At the whiteboard, Ms. Sanderson writes 3/4 + 4/4 = 7/8 and then asks, "Can you add fractions like this?" The students let out a collective groan and say "No." But she pushes them to explain why. One boy says that you can't add the denominators (the numbers on the bottom) that way, because "it's like a pie in slices, and that's final."
After reviewing the concept of equivalent fractions, she sets them to work on an exercise related to ratios. They have to draw the windows for a fun house at a carnival, based on certain rules, and write explanations.
Today, Ann Marie Spinelli, leader of the M3 professional development team, is here for her weekly visit. She leans down to see the work of Ashley, a petite girl decked out in pink, who excitedly shares with her an observation: No matter what length she chooses for the window, it turns out to be a square because the directions tell her to draw it on a one-to-one ratio.
Sanderson asks three students to show their work on the overhead projector and explain it to the class. But this isn't about rewarding students for getting it "right." When one of them says, "I'm not sure if my answer is right or wrong," Sanderson replies: "Maybe some of your mathematician friends can help you." There's not a hint of embarrassment, and after several suggestions from students, he corrects his formula.
That's an aspect of this class that Kevin particularly likes: "We have 'rights and obligations' in class.
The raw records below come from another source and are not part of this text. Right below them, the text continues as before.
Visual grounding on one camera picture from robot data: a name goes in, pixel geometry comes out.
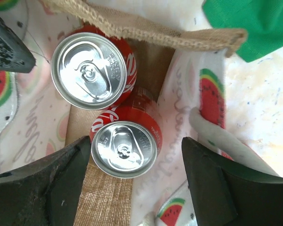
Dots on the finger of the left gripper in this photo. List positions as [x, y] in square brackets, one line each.
[14, 55]

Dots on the green t-shirt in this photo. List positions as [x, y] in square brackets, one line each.
[263, 20]

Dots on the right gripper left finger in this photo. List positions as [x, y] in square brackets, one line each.
[45, 192]

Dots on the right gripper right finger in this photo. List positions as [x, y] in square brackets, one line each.
[226, 193]

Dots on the red cola can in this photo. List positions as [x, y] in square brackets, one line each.
[126, 139]
[93, 71]
We're allowed to challenge an idea, but if we're wrong [or] the other person's wrong, we both learn something," says Kevin (a pseudonym used at the request of school officials). He also enjoys exercises called "Think Deeply," where he figures out multiple elements of a word problem and explains his answers. "We get really into it ... and then time flies."
"I really liked pushing the oranges with our noses," says Becca, another student, of an exercise they did built around "Wacky World Records." "We were doing line graphs. It was really interesting to see what rate you went at," she explains.
Some of Becca's homework exercises don't look too familiar to her mom. "It made me feel kind of proud that I kind of understood it better than my own mom," she says with a laugh.
The project does bring parents along, though. The teachers send home regular newsletters with math activities for parents and kids to do together. Last year, after a series of lessons on probability, families came in for a Math Night in which they played games of chance the students had designed to favor the house (the event was also a fundraiser for a service project). The kids were giddy at first, Sanderson says, and then they had to "fess up" and explain the probability involved in the games.
'One of the most impressive programs' in 30 years
Project M3 was examined by independent consultant Susan Carroll, president of Words and Numbers Research in Torrington, Conn. "I've evaluated programs for 30 years, and this is one of the most impressive I've ever seen," she says by phone. On both multiple-choice tests and open-ended questions used to measure grasp of concepts and problem-solving, students did better than peers who showed the same potential but weren't placed in M3 classes.
In Hartford, a district next to West Hartford where many schools have low test scores, students from M3 are entering accelerated math in middle school, "and it's the first time these schools have sent kids to that program," Gavin says. Having seen the benefits, principals are asking for the curriculum to be developed for higher and lower grades.
The third- and fourth-grade M3 curriculum is already for sale and is being used in 43 states, Gavin says. Educators as far away as Singapore have expressed interest in using the curriculum to increase the critical thinking and creativity in their classrooms.